Acto seguido instalo los alambres eléctricos, que son muy engorrosos porque unos van a las pilas, otros a los motores y otros a las luces, y en todos ellos hay que seguir las reglas de los polos positivo y negativo. Nunca creí que pudiera yo hacer eso. Sin embargo tuve que hacerlo y todo salió bien. ¡Las reservas latentes dentro de cada uno son insospechadas!
Un día se me rompió el muelle de la máquina de escribir. Al examinar el interior de la máquina se desprendieron los cuarenta y dos muelles diminutos de las claves. La adquisición de un muelle nuevo y la reposición de los pequeños, más el arreglo completo de todo el artefacto fue una obra de romanos para un inexperto como yo; pero llegó un día en que la máquina volvió a funcionar en toda regla. He tenido que arreglar el calentador de petróleo, la cocinilla de keroseno y hasta el acordeón.
En esta edad de las máquinas hay que conocer las entrañas de cada máquina como el cirujano conoce los tejidos del cuerpo humano. En las ciudades o en las casas religiosas donde hay Hermanos Coadjutores es facilísimo mandar a arreglar los objetos estropeados. Aquí en las lomas del Polo Norte tiene uno que hacerlo todo, so pena de sucumbir y perecer. Cuando se dice todo, se entiende todo, desde guisar hasta instalar la luz eléctrica.
Al otro lado de la laguna de Kotzebue hay unas colinas repletas de endrinas sin pepitas que maduran en agosto. Yo cargué con la mochila como cualquier eskimal y en pocos días reuní endrinas suficientes para llenar una docena de jarros de mermelada, más veinticinco botellas de jugo muy dulce, como mosto, que sabe a gloria bebido a cualquier hora del día o de la noche.
Aquí la vida es un forcejeo continuo. En vez de esperarlo todo del Padre Procurador, hay que vivir de la tierra con una autarquía que jamás sobrepujarán los economistas modernos de Europa.
Creo haber respondido suficientemente a las preguntas de cómo me las arreglo para vivir solo en estas costas del mar glacial. Si he descendido a detalles minúsculos y muy personales ha sido con el fin de que los aspirantes a Misiones de infieles mediten, ponderen y saquen la consecuencia.
Aquí hay que luchar cuerpo a cuerpo con la vida. Al mismo tiempo hay que conservar y cultivar el buen humor y no perder nunca de vista que es uno Misionero, embajador de Jesucristo en la región que le ha sido asignada.

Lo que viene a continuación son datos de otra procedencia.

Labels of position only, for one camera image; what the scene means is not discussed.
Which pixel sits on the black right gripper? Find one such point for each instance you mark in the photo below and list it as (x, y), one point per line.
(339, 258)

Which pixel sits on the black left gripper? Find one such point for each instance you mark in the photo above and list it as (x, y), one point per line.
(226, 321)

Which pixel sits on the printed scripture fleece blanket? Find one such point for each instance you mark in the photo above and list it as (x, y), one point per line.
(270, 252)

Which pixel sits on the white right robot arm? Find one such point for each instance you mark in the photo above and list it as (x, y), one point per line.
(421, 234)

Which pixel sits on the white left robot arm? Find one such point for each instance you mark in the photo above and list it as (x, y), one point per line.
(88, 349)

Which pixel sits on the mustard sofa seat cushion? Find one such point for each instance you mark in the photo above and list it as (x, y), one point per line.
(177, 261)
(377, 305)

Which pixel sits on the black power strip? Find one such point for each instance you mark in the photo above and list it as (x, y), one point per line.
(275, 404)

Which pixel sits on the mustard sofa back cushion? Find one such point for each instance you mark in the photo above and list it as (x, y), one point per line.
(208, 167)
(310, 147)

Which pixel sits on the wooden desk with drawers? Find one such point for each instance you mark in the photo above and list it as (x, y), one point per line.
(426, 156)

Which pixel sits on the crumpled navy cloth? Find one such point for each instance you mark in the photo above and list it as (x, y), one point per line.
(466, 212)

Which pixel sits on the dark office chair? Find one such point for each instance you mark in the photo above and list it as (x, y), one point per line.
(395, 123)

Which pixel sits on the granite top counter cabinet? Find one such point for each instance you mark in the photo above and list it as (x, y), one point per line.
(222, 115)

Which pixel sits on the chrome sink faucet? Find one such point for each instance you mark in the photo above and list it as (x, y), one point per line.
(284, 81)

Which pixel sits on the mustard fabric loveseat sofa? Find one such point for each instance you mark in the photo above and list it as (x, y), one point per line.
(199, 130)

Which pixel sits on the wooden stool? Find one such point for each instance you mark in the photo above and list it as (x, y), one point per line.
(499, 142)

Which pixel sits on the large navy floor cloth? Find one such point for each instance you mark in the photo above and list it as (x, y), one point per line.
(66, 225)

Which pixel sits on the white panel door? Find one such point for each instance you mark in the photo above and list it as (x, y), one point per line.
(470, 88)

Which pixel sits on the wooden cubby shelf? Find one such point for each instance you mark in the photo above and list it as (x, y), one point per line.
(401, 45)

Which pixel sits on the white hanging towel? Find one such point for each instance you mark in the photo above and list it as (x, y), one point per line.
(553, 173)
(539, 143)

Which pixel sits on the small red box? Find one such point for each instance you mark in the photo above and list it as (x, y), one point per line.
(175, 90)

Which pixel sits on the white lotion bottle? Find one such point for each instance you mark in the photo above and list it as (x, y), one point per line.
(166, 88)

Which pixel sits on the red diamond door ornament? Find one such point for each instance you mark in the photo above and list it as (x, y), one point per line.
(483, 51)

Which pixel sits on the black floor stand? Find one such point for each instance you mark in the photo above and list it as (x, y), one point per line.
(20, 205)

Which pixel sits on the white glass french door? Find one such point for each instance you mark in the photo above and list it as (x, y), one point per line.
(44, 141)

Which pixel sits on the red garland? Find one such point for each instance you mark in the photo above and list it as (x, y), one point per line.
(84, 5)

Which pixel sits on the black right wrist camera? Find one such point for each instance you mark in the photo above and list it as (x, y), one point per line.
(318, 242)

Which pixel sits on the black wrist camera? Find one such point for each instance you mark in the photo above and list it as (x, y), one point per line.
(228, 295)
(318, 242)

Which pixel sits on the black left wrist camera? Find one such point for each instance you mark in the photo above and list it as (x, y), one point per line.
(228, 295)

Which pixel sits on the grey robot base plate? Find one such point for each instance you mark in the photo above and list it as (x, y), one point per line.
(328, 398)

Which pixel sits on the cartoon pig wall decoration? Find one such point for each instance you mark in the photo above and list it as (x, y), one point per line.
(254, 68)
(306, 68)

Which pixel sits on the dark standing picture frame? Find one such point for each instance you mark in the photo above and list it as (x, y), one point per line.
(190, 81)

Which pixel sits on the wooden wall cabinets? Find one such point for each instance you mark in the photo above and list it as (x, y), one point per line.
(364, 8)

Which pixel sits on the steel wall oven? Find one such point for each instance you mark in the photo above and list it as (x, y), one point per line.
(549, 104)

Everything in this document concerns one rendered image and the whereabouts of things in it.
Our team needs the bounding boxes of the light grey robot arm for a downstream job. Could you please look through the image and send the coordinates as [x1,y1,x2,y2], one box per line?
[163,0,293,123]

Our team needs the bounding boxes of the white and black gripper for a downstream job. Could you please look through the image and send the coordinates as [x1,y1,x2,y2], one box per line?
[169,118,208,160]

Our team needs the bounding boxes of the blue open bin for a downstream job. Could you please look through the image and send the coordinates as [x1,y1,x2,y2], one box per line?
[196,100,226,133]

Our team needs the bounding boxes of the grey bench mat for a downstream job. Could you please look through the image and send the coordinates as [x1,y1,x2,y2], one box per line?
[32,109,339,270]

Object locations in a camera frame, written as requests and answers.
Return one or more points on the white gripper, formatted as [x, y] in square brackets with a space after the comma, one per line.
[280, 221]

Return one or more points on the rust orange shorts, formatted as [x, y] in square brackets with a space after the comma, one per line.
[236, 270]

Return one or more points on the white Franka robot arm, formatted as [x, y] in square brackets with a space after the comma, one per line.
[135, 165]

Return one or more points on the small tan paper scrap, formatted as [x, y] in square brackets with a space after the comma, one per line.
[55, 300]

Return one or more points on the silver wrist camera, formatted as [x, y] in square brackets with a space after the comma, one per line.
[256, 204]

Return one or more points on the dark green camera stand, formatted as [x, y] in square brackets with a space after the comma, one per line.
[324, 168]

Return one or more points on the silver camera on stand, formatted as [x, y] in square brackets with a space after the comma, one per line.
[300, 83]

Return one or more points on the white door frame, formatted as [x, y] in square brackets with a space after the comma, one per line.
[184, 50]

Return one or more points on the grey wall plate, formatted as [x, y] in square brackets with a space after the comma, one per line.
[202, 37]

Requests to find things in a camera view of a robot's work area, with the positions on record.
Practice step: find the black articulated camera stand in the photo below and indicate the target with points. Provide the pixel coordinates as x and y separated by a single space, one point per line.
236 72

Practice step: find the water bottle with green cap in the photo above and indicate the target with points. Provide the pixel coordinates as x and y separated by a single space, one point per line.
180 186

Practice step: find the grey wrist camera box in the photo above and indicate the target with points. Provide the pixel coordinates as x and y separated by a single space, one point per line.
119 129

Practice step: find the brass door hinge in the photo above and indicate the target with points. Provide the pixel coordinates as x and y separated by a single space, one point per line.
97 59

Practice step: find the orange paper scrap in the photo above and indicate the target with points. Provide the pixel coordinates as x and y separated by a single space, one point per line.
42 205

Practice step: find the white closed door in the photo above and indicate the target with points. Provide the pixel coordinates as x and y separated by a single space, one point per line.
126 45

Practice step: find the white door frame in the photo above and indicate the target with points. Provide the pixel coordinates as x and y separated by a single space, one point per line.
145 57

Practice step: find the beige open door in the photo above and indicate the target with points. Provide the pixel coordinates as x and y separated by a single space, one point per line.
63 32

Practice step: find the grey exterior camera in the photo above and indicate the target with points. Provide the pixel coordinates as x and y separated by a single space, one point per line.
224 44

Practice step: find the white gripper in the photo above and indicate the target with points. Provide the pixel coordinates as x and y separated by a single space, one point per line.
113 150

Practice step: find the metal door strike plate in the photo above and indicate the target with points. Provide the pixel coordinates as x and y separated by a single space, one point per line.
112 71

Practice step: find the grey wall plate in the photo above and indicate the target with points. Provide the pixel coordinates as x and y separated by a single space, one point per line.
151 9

Al terminar con la brocha o la garlopa se lava uno bien y se toca la campana porque ya es hora de instruir a los catecúmenos en las finezas de amor a Jesucristo que quiso quedarse sacramentado con nosotros para los fines que explican por extenso los tratados de Teología y que el Misionero debe manejar mejor aún que la brocha y la garlopa.